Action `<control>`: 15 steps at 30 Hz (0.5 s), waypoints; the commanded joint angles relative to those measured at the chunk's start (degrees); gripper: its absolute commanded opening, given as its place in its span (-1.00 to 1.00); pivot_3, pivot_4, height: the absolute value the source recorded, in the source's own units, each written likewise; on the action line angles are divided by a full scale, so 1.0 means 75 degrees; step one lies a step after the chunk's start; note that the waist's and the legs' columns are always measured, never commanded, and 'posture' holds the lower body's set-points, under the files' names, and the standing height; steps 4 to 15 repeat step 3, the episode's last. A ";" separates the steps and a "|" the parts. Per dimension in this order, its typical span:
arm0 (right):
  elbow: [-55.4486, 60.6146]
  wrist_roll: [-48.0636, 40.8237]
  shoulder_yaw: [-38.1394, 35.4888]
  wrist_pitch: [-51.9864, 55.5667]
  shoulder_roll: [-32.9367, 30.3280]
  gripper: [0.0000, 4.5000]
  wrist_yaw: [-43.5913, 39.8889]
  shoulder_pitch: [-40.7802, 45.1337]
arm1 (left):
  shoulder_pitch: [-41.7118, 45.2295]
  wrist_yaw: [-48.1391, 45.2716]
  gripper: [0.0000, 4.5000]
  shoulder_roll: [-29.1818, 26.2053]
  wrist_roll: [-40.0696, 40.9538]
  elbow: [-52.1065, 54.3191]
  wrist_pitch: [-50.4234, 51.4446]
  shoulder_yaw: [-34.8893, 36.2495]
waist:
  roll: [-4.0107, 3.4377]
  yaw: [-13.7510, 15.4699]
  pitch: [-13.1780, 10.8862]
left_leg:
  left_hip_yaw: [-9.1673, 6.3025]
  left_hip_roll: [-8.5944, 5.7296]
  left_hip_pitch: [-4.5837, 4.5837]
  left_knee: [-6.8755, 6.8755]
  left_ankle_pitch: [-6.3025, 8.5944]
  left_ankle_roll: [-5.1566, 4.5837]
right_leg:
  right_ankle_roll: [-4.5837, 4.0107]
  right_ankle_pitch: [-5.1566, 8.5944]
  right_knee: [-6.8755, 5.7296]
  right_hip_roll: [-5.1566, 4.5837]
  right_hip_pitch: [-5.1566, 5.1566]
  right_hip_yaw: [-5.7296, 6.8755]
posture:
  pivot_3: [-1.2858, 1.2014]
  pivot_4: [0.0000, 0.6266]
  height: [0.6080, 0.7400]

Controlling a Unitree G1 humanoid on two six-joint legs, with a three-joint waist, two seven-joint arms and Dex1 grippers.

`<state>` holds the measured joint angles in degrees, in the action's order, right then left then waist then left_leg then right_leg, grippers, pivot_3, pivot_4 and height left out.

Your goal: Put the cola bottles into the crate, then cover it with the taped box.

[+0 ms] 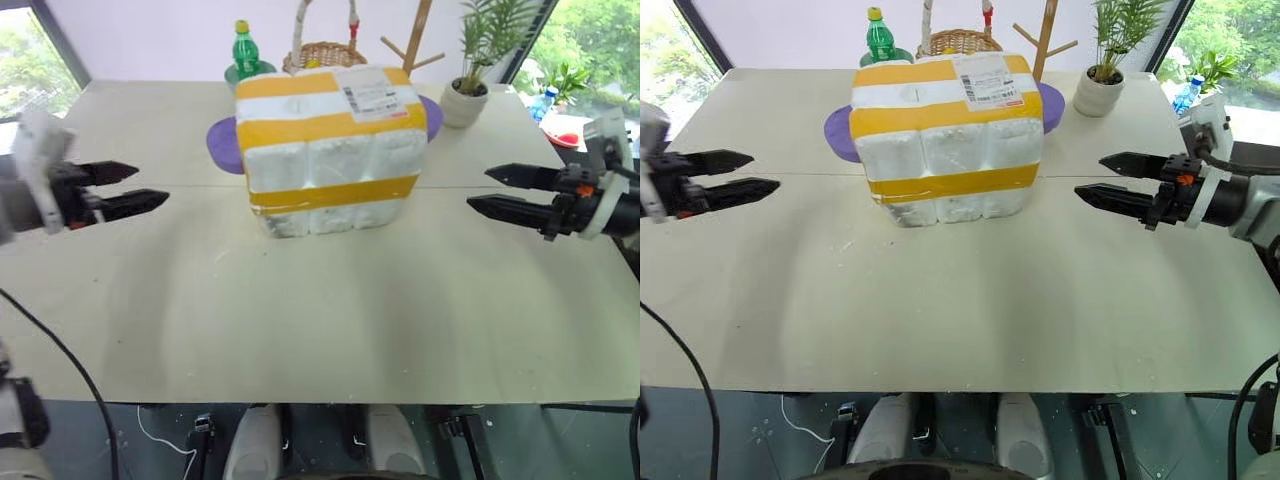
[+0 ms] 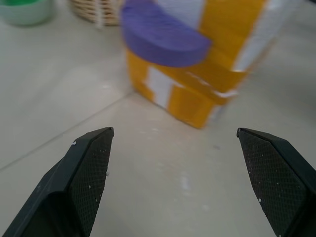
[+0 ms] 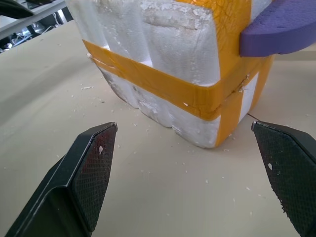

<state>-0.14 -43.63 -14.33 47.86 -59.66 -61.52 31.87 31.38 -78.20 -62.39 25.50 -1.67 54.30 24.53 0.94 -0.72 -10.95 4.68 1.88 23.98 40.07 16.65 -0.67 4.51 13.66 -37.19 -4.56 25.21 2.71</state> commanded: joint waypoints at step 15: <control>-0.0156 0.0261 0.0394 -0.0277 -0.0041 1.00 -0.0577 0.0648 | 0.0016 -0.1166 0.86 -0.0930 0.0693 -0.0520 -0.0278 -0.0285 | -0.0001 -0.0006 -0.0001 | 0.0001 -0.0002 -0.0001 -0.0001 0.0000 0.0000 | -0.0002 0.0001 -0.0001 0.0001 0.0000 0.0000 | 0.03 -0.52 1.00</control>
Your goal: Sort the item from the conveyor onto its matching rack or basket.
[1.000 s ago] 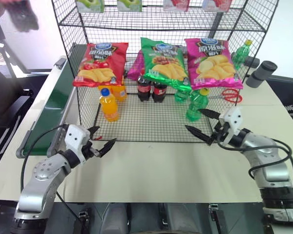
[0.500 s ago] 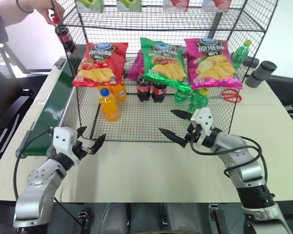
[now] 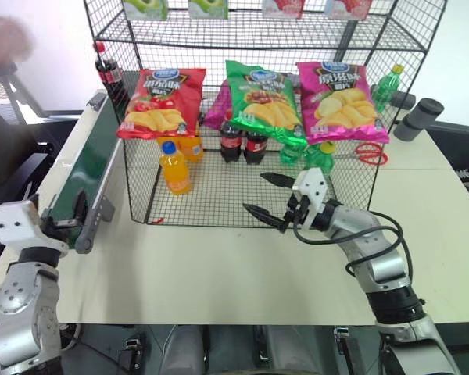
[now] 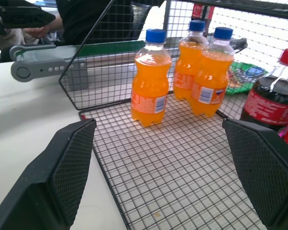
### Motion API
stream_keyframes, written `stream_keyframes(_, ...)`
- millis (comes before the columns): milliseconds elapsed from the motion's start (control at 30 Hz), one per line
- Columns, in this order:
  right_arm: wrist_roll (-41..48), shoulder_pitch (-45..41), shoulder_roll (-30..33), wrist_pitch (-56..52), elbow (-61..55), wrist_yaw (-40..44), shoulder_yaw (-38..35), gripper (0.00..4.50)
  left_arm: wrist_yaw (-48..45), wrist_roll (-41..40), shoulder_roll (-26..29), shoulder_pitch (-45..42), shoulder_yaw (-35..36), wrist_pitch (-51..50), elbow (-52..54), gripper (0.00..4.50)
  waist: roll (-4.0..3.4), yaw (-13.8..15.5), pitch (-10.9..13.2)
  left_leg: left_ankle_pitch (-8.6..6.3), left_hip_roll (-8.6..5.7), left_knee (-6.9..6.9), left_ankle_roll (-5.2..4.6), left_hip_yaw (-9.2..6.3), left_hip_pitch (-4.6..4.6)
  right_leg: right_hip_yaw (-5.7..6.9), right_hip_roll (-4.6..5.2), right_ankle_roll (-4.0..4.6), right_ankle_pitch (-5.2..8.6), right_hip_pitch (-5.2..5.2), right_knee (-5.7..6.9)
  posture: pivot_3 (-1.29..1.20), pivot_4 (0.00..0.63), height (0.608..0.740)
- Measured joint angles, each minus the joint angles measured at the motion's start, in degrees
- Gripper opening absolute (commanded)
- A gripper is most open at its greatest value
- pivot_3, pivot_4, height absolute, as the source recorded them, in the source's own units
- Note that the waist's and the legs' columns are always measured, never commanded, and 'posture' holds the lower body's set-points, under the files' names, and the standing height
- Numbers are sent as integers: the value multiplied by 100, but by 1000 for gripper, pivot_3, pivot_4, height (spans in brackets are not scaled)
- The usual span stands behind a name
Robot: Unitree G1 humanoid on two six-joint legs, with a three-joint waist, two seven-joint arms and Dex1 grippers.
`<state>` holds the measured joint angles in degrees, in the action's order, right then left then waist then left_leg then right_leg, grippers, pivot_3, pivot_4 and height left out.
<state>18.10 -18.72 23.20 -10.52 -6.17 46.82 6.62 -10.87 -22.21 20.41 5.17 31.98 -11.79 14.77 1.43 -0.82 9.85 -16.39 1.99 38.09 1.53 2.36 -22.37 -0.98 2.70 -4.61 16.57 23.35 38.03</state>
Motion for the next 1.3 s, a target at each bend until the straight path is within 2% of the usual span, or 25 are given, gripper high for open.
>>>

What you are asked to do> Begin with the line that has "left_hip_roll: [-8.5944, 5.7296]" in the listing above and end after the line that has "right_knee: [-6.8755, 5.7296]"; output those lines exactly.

Result of the exercise>
  left_hip_roll: [-8.5944, 5.7296]
  left_hip_pitch: [-4.5837, 4.5837]
  left_knee: [-6.8755, 6.8755]
  left_ankle_pitch: [-6.3025, 8.5944]
  left_ankle_roll: [-5.1566, 4.5837]
right_leg:
  right_ankle_roll: [-4.5837, 4.0107]
  right_ankle_pitch: [-5.1566, 8.5944]
  right_knee: [-6.8755, 5.7296]

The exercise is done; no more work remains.